> YOUR TASK: The required output is the exact text of the lines from the line containing "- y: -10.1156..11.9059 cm" through the final line below, inclusive, without pictures.

> MATERIAL PROVIDED:
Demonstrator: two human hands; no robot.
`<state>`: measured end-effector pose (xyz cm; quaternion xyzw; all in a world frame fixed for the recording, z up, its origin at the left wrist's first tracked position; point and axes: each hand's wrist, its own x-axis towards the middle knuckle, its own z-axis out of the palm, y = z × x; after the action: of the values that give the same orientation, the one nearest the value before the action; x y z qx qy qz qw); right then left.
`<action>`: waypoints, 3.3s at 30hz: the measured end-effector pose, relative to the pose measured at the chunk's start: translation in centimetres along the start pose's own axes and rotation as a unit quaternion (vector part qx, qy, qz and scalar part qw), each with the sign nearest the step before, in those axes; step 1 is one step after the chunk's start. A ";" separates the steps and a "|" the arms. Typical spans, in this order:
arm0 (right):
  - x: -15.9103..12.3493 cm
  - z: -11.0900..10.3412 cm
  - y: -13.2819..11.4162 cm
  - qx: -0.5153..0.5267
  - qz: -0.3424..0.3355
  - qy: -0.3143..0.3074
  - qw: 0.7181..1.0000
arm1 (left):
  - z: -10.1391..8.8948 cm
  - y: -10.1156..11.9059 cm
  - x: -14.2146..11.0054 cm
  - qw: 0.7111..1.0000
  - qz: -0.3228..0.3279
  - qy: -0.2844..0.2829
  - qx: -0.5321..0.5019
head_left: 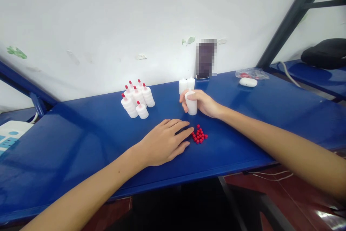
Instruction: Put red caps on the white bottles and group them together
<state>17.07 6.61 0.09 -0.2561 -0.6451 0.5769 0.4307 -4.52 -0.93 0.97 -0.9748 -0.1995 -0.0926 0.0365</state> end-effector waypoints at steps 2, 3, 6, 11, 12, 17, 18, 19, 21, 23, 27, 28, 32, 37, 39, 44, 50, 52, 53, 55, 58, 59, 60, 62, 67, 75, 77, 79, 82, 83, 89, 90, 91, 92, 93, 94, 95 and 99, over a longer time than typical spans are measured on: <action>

> SOLUTION:
  - y: -10.1156..11.9059 cm
  - x: -14.2146..11.0054 cm
  - qw: 0.7111..1.0000
  - qz: -0.3228..0.3279
  - qy: -0.2844..0.2829
  - qx: -0.5321..0.5019
head_left: 
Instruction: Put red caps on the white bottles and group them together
<state>17.07 6.61 0.09 -0.2561 -0.6451 0.5769 0.4307 -4.52 -0.93 0.97 -0.9748 -0.1995 -0.0926 0.0365</state> end-effector waypoints at steps 2, 3, 6, 11, 12, 17, 18, 19, 21, 23, 27, 28, 32, 37, 39, 44, 50, 52, 53, 55, 58, 59, 60, 62, 67, 75, 77, 79, 82, 83, 89, 90, 91, 92, 93, 94, 95 and 99, over a longer time than typical spans are measured on: <action>

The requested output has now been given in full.